── Collected data ──

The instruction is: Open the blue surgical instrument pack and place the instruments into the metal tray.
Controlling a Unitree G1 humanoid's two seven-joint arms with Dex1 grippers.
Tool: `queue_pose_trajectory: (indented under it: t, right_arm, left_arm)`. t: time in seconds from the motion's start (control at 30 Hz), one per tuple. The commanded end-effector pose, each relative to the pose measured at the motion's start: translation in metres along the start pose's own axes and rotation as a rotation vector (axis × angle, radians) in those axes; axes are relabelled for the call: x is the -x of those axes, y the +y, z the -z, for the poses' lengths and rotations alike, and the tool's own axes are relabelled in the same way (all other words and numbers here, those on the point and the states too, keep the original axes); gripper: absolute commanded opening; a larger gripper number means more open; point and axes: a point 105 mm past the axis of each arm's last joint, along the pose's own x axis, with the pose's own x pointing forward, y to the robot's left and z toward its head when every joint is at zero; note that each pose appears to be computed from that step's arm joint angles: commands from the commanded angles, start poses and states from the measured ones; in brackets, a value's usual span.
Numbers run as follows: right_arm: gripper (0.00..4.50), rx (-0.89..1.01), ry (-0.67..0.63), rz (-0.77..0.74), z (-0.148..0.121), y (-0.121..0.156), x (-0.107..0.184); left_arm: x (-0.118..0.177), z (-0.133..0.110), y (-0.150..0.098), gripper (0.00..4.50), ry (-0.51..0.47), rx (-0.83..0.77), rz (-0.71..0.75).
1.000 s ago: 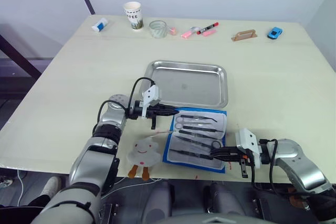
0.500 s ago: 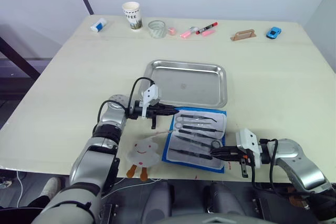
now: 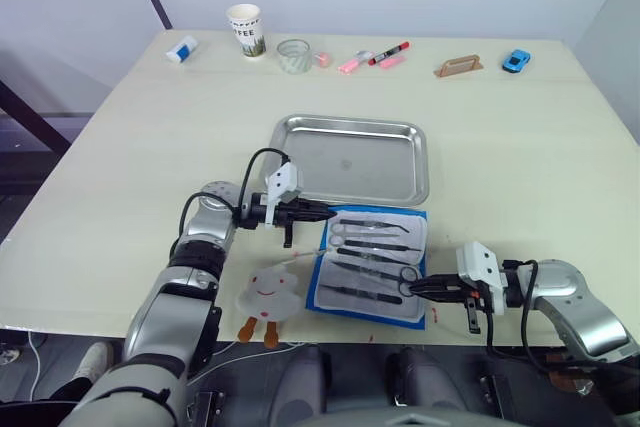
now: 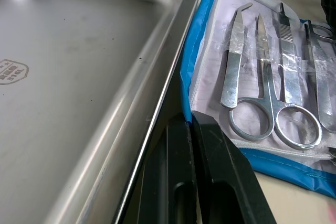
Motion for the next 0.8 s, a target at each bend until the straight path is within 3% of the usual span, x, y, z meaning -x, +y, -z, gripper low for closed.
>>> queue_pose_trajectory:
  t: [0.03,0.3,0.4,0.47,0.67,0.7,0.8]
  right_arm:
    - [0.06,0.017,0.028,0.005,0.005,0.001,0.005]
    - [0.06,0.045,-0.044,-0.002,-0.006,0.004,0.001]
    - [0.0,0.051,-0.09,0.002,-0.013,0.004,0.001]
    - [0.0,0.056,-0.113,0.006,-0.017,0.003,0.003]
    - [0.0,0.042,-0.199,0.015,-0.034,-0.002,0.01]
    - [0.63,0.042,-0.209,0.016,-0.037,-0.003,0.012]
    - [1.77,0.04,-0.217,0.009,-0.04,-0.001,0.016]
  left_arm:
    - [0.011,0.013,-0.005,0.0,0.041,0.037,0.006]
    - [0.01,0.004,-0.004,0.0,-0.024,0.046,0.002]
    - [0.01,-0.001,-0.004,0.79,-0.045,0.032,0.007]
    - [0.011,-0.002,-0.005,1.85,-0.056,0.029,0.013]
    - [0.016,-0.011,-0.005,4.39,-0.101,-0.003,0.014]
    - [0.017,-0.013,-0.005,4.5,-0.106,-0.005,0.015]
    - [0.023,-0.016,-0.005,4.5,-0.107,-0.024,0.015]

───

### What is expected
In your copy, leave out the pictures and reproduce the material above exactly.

### Task response
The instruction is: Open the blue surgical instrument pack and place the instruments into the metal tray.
Controlling a Unitree G1 humanoid's two seven-joint arms with Dex1 grippers.
Tool: `queue_pose_trajectory: (indented under it: t, right_arm, left_arm)`. t: time in seconds from the motion's start (control at 30 Hz), one per tuple. The commanded end-effector pose, each relative to the pose measured at the motion's start: translation in metres along the start pose's own axes and rotation as a rotation vector (axis × angle, radians) in those axes; axes are relabelled for the call: x is the -x of those axes, y the +y, z the -z, for the poses' lengths and rotations alike, and the tool's own axes are relabelled in the same way (all other words and numbers here, those on the point and the states too, keep the original axes); gripper: absolute commanded opening; a larger gripper number means more open; point and axes: a point 105 mm past the axis of each arm's last joint, along the pose's own x axis, with the pose's own x pointing forward, y to the robot's left and z toward its head when every joint is at zero; note that each pose appears to be computed from that step's arm joint angles: commands from the commanded angles, start poses and states from the measured ones; in brackets, a value's usual span.
Numbers run as follows: right_arm: gripper (0.00..4.50), rx (-0.89..1.01), ry (-0.67..0.63), rz (-0.77..0.74), z (-0.148..0.121), y (-0.121..0.156), x (-0.107..0.184); left_arm: x (-0.118..0.177), z (-0.133..0.110), y (-0.150..0.098), gripper (0.00..4.50), ry (-0.51..0.47), rx (-0.83..0.77), rz (-0.71..0.75).
1.000 s ago: 
0.500 s ago: 
now: 
now: 
Motion for the next 0.8 s, a target at each bend until the straight path is within 3% of the usual span, x, y, z meaning -x, +y, -z, gripper low for closed.
>>> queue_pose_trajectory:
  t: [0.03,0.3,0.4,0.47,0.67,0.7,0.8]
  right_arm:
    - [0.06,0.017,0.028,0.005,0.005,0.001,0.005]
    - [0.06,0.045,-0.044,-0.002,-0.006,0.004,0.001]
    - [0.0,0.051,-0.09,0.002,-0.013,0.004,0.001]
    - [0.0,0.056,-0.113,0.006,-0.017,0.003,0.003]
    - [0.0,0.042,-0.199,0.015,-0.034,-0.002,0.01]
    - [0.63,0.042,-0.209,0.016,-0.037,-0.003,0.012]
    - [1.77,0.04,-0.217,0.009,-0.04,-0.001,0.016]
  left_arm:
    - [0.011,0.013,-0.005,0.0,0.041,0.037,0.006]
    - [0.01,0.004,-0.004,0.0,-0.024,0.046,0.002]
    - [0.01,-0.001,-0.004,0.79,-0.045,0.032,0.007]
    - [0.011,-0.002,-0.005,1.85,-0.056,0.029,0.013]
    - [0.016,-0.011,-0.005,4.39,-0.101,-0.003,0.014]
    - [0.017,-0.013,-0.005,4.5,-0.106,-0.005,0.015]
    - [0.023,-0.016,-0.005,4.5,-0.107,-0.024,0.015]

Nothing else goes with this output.